Приговор произносился многократно, в силу собственных понятий и целеполаганий, но не только чекистами, красноармейцами и их вождями, но и учеными, поэтами, художниками. В лучшем случае – загрузили философов на корабль и выслали вон из страны. Приговорили религию – и попов вместе с нею. Не поняли генетиков – и оставили жить и работать только последователей Трофима Лысенко. Отбор жестокий и беспощадный.

Он был таким безоговорочным не только в России, мы ведь помним Савонаролу, который сжигал на костре картины Боттичелли; инквизицию, которая сожгла Джордано Бруно; французских революционеров с их террором и гильотиной. Вот и у нас преобразование начиналось с отрицания – старой живописи, литературы, оперы и балета. Юные горячие головы требовали отдать им Большой театр, чтобы в нем гремела новая индустриальная музыка, и звучали революционные стихи. Они были гениальны, им казалось, что старье им никогда не пригодится! И вот уже Маяковский, походя, небрежно отпнув Пушкина, важно делится своим методом, как сочинять стихи. Он даже больше не Пушкину противопоставляет себя и свой метод, а современнику Есенину, еще сохранившему мелодичность, исповедальность в своей лирике.

Статья Маяковского сама по себе прелестна юношеским апломбом, смешным менторством, и тут же – отрицанием всяческих авторитетов. И я не хочу сейчас вдаваться в ее подробности, потому что на самом деле речь в ней не о поступательности литературного процесса, а об индивидуальности самовыражения: Маяковский не может быть Пушкиным, как и Есенин не может быть Маяковским, они слишком органичны и неповторимы каждый со своим голосом и мироощущением.

Пройдет еще сто лет после этого оголтелого отрицания и самоутверждения, и с корабля истории полетят уже эти революционеры. Постперестроечная эпоха заклеймит певцов революции, вместе с Маяковским из школьных программ будет выброшен Горький, их практически перестанут издавать, о них забудут театры и чтецы. Потом, как бы нехотя, удивляясь тому, что где-то в мире Горького еще ставят, а Маяковскому ученые посвящают монографии, их оставят на полке библиотек. Не сожгут. Ну, так, напомню, после всплеска отрицания в 1920-х тоже наступило отрезвление: Большой театр отстояли, картины из кладовок вывесили по стенам музеев, по всей великой империи раскинулась сеть библиотек, в которых рядом стояли Пушкин, Маяковский и прочие разнообразные поэты.

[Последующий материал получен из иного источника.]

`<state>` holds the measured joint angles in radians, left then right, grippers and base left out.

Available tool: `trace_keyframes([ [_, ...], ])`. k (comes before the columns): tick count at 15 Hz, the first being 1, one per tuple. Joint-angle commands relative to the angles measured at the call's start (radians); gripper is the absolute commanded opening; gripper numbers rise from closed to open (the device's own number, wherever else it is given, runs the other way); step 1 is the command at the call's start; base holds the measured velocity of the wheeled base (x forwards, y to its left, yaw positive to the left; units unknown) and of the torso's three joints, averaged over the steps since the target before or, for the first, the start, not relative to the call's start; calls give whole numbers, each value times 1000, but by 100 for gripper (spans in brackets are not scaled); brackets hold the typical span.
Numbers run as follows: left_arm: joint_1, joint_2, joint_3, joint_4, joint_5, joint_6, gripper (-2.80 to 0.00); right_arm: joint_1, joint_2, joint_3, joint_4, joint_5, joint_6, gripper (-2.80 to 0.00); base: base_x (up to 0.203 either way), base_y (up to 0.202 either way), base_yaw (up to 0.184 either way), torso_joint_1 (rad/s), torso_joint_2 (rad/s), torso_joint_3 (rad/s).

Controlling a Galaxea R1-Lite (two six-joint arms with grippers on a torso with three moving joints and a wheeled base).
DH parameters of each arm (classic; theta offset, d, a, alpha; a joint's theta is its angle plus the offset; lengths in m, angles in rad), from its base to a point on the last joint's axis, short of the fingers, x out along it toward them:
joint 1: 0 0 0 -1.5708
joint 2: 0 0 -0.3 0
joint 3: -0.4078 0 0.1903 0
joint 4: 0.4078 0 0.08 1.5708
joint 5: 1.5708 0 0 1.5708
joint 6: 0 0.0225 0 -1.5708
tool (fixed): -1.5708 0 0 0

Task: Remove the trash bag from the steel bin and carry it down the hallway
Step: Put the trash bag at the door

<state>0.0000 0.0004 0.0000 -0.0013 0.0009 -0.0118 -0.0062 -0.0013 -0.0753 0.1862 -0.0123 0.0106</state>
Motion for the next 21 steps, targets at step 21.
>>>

Но юношеское горячее стремление утвердиться за счет попирания старых авторитетов, видимо, в природе человека. И вот уже на сайте поэтов я читаю вот это, снисходительное, через губу: "Пушкин – тоже графоман, об этом говорят уже давно".

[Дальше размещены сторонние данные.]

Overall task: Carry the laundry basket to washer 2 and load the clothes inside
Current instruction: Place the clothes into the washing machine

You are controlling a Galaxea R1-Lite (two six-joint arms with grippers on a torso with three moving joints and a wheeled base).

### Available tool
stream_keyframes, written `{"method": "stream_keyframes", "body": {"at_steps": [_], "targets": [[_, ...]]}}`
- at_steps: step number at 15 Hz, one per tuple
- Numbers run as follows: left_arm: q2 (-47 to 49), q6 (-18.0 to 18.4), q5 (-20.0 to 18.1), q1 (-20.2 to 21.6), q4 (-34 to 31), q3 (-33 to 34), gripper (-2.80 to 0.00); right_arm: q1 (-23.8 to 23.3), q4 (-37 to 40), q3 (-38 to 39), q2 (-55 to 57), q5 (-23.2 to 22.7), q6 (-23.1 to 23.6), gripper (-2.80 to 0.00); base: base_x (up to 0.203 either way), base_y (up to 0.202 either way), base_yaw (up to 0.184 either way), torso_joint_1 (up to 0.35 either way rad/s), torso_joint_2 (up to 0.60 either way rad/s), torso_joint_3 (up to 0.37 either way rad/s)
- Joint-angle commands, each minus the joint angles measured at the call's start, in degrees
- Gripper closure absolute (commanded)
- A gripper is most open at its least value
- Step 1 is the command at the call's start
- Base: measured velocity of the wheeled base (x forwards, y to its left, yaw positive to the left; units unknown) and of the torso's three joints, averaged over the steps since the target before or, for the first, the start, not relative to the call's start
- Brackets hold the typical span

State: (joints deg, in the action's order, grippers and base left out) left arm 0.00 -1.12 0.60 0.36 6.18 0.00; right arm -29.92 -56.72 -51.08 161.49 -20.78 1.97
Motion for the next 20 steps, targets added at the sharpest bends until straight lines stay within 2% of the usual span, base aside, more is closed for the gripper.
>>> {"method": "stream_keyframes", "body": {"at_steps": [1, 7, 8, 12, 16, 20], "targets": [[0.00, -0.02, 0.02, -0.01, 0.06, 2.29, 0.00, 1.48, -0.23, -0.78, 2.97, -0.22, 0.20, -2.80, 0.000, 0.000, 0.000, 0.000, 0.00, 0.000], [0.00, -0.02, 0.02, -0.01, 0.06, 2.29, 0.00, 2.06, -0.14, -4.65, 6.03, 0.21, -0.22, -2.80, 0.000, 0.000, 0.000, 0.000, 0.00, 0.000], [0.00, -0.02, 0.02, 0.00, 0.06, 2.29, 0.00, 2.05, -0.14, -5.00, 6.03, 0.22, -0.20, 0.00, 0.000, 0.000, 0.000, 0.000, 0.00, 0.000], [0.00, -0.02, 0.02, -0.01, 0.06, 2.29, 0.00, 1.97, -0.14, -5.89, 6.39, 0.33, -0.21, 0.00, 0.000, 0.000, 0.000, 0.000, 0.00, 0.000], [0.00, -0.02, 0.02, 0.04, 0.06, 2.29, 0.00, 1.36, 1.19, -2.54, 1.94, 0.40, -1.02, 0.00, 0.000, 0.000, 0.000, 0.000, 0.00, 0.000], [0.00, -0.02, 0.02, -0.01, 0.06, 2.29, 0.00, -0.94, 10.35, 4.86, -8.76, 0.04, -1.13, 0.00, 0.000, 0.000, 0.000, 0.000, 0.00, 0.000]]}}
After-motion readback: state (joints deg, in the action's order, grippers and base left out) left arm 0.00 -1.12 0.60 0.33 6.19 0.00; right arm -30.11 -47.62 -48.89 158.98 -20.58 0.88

Приговор, как о деле решенном. Не веря своим глазам, читаю:

"Некоторые стихи Александра Сергеевича достаточно банальны, конъюнктурны и одинаковы. Учили в Царском селе многих, а "выбился в люди", стал поэтом, только Пушкин. Талант? А кто-то сомневается? Да, мы знаем еще ряд фамилий, но, положа руку на сердце, помните ли вы наизусть хоть что-то из них? А Пушкина цитируем часто, хотя он и графоман, по-нашему, по-поэмбуковски. Несомненно, быть великим графоманом, господа, тоже нужен талант, а к нему еще удача, умение себя подать и многое другое".

Я читаю это в потрясении. Вспоминаю, как Александр Сергеевич полагал, что будет славен до тех пор, "…доколь в подлунном мире жив будет хоть один пиит". Он сам умел радоваться удачам других, поддерживал Рылеева, Языкова, восхищался Тютчевым, никогда не был злоречивым завистником. И вот пиитов – тьма, но они уже считают Пушкина "умело подававшим себя конъюнктурщиком", сумевшим выбиться в люди, правда, не без таланта.